В его мозгу весело металась важная мысль о том, что теперь-то определенно кончилась его, Роньжина, волчья жизнь и пришла самая пора радоваться миру и благодати.
Он и радовался. Уборка хлебов — отродясь праздник!
Звонкий детский содом в избе перекликался с нежным вжиканьем бруска по металлической ленте косы, и это было похоже на воробьиный гомон.
Женушка, верная Паранюшка, готовила утреннюю еду на всю ораву, тоже радовалась и часто стукалась головой о притолоку дверей по причине своего высокого роста, шмыгала туда-сюда, взглядывала на старательного мужа и, любуясь им, вытирала о подол руки, готовая обнять его всего и прижать к себе так, как это только она умеет.
Роньжин иногда останавливался передохнуть и, встречаясь с ней глазами, осматривал ее всю и мысленно удивлялся, за что же он мог когда-то ее полюбить, длинную, с большими руками. Но, наверное, за сердечность, такую, что после ночи к утру болели шея и губы, начиналось головокружение и пошатывало.
— Ну, не ворчи, не ворчи… — тяжелым игривым голосом предупреждала она, хотя муж не сказал ни слова.
А он и не ворчал.
— Чтой-то, Порочка, ноне вальяжная ты у меня… — усмехнулся Роньжин, отложил в сторону косу, подошел и погладил жену по худой нервной спине.
Она задохнулась от такой непривычной ласки, сграбастала его и в ухо шумно пообещала:
— Ох, ночью и зацелую!..
И этому радовался он.
…Ну, стало быть, Советская власть простила все его прегрешения, дала ему свободу: мол, живи и радуйся, не притесняла его семью, ничего у них не конфисковали, не богатеи какие, наоборот, слышал чудное… Красные эскадронцы сообща распахали у бедных казаков пашни да посеяли у кого что, ну и Роньжиных не забыли, все ж таки многодетность…

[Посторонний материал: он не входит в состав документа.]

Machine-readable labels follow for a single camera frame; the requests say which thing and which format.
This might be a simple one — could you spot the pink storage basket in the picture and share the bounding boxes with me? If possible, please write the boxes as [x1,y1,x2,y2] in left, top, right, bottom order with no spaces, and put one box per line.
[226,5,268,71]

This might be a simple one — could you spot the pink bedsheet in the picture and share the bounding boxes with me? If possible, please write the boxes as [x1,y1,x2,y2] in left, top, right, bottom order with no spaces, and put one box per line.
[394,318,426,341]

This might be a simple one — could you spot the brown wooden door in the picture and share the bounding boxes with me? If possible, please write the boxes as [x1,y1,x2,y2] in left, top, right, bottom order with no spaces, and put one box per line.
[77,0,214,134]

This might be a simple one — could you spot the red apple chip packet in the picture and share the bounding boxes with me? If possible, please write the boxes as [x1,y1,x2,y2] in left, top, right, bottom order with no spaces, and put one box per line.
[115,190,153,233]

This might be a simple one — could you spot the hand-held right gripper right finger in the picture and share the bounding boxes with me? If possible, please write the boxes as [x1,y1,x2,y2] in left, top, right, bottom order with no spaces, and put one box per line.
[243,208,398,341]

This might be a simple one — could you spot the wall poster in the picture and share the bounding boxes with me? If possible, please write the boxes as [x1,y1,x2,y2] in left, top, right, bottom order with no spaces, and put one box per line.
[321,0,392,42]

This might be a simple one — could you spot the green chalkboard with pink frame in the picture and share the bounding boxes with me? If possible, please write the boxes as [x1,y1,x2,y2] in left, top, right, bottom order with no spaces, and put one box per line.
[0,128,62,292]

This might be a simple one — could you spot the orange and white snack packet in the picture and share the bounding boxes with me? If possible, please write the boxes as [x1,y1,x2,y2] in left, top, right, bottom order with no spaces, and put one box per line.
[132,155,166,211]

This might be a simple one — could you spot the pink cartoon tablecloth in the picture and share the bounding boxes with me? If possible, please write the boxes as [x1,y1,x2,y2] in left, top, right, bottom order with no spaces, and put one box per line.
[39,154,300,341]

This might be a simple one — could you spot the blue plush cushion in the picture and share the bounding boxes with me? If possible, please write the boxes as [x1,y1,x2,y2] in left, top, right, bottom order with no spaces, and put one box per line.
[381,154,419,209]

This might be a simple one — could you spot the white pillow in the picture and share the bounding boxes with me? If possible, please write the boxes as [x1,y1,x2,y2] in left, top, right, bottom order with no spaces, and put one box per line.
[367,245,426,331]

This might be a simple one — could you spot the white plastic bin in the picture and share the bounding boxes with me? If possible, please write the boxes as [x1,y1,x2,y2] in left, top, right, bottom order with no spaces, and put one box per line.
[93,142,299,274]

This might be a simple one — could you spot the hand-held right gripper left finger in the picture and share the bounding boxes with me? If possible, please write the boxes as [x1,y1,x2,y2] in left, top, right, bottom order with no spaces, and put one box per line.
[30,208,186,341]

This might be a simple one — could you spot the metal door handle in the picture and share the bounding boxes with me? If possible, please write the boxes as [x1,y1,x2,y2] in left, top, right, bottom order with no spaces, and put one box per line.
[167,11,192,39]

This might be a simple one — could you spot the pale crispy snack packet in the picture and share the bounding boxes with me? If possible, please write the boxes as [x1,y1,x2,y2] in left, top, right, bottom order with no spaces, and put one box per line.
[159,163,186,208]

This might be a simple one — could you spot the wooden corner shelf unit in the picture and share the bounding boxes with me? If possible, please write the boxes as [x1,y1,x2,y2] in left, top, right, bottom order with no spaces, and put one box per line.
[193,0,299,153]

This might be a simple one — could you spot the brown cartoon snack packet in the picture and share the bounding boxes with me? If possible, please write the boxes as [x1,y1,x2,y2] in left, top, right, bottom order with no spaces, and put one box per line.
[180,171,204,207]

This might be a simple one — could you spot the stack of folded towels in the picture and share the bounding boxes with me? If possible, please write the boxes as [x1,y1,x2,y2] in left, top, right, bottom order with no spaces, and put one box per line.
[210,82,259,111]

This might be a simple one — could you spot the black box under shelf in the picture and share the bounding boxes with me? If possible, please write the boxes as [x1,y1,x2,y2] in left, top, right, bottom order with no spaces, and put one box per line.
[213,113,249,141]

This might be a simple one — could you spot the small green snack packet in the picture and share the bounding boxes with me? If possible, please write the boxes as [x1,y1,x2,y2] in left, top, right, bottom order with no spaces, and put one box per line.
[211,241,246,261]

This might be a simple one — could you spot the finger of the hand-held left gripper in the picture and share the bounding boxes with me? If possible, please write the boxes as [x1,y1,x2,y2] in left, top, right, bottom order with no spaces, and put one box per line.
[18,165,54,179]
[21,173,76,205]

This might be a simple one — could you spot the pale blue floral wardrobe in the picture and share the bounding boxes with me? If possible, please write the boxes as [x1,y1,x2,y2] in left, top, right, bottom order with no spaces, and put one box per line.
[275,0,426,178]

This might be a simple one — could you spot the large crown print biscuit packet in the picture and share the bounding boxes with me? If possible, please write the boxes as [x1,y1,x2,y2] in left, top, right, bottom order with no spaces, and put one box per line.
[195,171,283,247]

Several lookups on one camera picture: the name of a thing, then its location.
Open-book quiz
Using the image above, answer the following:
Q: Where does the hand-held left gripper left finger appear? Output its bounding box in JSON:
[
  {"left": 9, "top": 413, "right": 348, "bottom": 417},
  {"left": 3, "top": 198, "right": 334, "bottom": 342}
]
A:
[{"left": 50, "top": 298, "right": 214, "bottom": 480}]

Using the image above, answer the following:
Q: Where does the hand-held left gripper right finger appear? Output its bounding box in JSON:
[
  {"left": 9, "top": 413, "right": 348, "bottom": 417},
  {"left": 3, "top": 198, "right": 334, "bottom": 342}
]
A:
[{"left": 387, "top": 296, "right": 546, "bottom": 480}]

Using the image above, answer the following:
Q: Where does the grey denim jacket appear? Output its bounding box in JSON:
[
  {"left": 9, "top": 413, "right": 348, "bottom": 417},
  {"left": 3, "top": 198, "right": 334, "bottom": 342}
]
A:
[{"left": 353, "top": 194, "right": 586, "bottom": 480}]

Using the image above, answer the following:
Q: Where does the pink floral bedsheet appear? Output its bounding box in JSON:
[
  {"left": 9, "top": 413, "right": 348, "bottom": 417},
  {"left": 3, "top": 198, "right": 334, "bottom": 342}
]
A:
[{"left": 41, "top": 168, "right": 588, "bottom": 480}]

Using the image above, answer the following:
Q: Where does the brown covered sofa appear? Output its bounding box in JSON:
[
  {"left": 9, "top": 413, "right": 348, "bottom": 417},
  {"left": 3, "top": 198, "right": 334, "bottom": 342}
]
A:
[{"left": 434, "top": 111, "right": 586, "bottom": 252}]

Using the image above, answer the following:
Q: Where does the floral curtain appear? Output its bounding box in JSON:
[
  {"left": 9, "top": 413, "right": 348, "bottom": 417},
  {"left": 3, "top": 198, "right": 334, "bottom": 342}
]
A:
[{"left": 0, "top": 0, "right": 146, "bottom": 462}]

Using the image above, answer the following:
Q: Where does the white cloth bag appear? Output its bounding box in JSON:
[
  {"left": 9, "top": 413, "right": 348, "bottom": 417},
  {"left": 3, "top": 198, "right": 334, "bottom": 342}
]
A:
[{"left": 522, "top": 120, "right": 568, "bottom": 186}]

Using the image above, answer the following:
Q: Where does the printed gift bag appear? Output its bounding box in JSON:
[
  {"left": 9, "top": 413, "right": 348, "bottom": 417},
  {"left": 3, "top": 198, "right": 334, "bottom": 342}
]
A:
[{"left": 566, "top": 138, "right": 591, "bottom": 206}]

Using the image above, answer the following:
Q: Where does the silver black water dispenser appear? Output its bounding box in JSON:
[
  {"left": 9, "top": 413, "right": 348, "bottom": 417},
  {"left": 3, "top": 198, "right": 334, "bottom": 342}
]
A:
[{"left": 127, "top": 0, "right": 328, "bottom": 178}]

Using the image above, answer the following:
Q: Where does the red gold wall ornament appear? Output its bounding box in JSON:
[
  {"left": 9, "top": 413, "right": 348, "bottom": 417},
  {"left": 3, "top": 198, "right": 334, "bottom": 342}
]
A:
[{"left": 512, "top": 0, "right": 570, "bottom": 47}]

Вот ведь оно как складно да славно!
А он-то мытарил с винтовкою в бандитском табуне, в налетах и жратве, в пьяном угаре отвоевывал лучшую казачью долю, грабил, что ни попадись под руку, случалось и… убивал. Но тех только, кто и его с копытков сшибить бы мог. Отвоевался… А она, вишь, где лучшая-то казачья доля? Мир и спокой кругом, хлеба поспели, жена и дети мал-мала меньше. Живы-здоровы, солнышко встало, и ни тебе пуль, ни тебе злобы, ни тебе страха, а только жизнь и никакого смертоубийства! Эх, раньше бы! Кабы знал, что не в ту сторону душа вертелась! Хорошо, что не забоялся да возвернулся, под закон в яблочко попал… А другие?! Их в банде-то, почитай, сколько душ бродит!
…Вжикает оселок по острию косы, радуется втихомолку Роньжин, а где-то в сердце толкается тревога, нет-нет да и подкатит холодом под седьмое ребро.